11. Cancellation: Customer’s order may not be modified or rescinded except in writing signed by
authorized representatives of Seller and customer. If all or part of customer’s order is terminated by such modification or rescission, customer, in the absence of a contrary written agreement between Seller and customer, shall pay termination charges based upon costs determined by Seller in accordance with generally accepted accounting
principles plus a reasonable profit. Customer shall reimburse Seller for all costs incurred by Seller in the
settling and payment of claims and administrative expenses incurred by Seller related to any such termination.
12. Applicable Law: These Terms and Conditions shall be governed by and construed in accordance with the laws of the State of Illinois, without reference to principles of conflict of laws, including without limitation, the Uniform Commercial Code as adopted in the State of Illinois as effective and in force on the date hereof (“UCC”). Wherever a term defined by the UCC is used herein the definition contained in the UCC shall control.
Customer agrees that no suit, cause of action or arbitration shall be commenced against Seller by customer after the expiration of one (1) year from the date on which the cause of action accrued.
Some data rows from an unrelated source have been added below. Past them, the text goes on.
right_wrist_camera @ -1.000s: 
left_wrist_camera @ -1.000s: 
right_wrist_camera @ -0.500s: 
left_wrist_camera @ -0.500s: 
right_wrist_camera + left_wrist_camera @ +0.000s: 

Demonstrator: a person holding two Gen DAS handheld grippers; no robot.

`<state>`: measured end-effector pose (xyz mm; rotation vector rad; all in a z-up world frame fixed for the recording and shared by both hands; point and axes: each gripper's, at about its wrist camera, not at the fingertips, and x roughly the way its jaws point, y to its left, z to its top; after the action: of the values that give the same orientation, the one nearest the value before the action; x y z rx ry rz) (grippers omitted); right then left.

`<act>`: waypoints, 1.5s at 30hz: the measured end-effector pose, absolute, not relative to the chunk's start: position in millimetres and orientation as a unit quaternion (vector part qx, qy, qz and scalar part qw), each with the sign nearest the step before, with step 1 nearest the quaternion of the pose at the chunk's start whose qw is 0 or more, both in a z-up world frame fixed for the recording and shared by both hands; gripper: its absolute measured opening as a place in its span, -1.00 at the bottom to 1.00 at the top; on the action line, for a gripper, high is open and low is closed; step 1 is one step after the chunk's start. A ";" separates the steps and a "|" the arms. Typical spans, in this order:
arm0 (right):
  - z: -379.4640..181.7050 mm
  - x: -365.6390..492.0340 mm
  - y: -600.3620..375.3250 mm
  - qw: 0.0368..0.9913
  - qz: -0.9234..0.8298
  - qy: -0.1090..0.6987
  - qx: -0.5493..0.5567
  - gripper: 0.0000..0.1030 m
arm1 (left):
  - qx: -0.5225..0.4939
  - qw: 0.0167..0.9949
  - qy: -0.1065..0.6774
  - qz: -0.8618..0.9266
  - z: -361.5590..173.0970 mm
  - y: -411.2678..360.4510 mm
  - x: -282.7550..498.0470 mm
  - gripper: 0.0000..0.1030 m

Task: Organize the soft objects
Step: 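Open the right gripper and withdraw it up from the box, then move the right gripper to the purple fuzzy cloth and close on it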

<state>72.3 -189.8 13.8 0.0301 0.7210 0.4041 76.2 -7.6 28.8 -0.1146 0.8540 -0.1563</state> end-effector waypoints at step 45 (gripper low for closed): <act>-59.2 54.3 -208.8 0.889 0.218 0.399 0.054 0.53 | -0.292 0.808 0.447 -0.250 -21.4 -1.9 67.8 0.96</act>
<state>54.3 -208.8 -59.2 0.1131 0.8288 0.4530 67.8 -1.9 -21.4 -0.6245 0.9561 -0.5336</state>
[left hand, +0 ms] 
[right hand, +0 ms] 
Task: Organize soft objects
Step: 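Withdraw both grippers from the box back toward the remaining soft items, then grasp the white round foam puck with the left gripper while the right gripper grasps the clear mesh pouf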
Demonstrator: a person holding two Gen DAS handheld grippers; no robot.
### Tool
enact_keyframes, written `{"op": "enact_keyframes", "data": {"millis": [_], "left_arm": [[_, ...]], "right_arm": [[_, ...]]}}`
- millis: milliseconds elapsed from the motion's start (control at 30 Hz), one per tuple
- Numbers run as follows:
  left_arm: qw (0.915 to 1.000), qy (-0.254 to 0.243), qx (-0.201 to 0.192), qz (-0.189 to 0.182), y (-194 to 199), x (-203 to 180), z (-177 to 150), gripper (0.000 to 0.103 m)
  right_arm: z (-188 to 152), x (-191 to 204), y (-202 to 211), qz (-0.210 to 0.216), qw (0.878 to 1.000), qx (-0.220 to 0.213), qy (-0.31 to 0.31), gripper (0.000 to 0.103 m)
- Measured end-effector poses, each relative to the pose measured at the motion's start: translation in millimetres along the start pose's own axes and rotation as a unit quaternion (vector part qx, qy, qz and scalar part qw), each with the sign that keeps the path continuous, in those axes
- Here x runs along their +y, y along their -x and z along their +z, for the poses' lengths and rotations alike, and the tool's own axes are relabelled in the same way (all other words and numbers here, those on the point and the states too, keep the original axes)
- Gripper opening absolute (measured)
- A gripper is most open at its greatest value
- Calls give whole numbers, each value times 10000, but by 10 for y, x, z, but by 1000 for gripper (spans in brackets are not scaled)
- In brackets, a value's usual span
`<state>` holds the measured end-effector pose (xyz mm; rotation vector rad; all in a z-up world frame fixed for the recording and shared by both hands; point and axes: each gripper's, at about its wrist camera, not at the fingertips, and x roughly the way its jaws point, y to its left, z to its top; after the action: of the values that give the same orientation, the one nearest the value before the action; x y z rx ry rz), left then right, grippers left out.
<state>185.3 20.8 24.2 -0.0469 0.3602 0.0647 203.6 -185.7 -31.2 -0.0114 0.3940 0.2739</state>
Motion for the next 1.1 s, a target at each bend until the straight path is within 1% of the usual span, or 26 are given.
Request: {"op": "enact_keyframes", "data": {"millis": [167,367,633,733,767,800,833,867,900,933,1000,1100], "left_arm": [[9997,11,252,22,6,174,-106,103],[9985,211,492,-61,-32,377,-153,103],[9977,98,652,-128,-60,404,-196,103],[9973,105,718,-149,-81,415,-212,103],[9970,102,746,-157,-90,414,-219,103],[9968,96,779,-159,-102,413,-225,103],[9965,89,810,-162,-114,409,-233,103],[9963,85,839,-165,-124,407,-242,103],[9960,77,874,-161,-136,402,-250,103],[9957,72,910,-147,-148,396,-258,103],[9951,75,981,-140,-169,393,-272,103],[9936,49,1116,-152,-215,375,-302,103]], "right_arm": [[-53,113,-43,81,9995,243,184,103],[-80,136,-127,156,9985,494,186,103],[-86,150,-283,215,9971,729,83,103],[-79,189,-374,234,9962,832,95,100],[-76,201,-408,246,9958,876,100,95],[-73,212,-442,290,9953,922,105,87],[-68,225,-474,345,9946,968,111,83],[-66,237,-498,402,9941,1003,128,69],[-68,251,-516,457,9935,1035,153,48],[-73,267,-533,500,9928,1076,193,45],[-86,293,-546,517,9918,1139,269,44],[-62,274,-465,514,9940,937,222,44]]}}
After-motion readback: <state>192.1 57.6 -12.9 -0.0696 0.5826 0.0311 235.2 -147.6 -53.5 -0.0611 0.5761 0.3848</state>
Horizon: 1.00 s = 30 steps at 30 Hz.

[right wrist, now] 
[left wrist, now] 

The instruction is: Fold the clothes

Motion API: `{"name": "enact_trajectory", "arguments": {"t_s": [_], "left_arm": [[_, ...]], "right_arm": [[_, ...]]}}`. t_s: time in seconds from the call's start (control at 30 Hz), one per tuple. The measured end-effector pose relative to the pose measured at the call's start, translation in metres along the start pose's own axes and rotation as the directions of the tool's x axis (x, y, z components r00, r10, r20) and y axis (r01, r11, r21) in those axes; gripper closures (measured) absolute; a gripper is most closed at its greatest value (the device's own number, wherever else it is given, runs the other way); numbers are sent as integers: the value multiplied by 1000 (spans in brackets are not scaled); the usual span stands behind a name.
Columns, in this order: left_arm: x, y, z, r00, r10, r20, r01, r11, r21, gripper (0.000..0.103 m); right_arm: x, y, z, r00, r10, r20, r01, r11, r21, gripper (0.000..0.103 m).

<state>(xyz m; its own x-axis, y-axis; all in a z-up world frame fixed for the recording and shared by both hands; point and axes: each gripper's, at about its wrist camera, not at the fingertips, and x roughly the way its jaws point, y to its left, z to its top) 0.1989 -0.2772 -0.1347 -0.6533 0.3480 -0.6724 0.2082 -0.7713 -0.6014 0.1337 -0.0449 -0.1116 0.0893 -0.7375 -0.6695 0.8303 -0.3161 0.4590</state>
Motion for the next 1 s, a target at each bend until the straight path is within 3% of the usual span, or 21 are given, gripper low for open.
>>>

Failure to commence suit, claim, cause
of action and/or arbitration within the time stated in this paragraph bars the commencement of any suit, claim, cause
of action and/or arbitration by customer against Seller. Customer waives any and all longer limitations periods that
are provided for at law or in equity. Seller reserves a purchase money security interest in each of the products
sold in the amount of its purchase price. This purchase money security interest will be satisfied by payment in full
by or on behalf of customer. After execution by customer, a copy of these Terms and Conditions may be filed with
appropriate state authorities to perfect Seller’s purchase money security interest.
13. Entire Agreement: These Terms and Conditions constitute the sole terms and conditions upon which Seller offers products for sale to customer. No other terms, conditions, or understandings, whether oral or
written, shall be binding upon Seller unless agreed to in writing by an authorized agent of Seller. If any provision
of these Terms and Conditions shall be declared invalid, illegal or unenforceable, the validity, legality and
enforceability of the remaining provisions shall not in any way be affected or impaired. Seller and customer further
agree that there should not be a “battle of forms” as described in Section 2-207 of the UCC.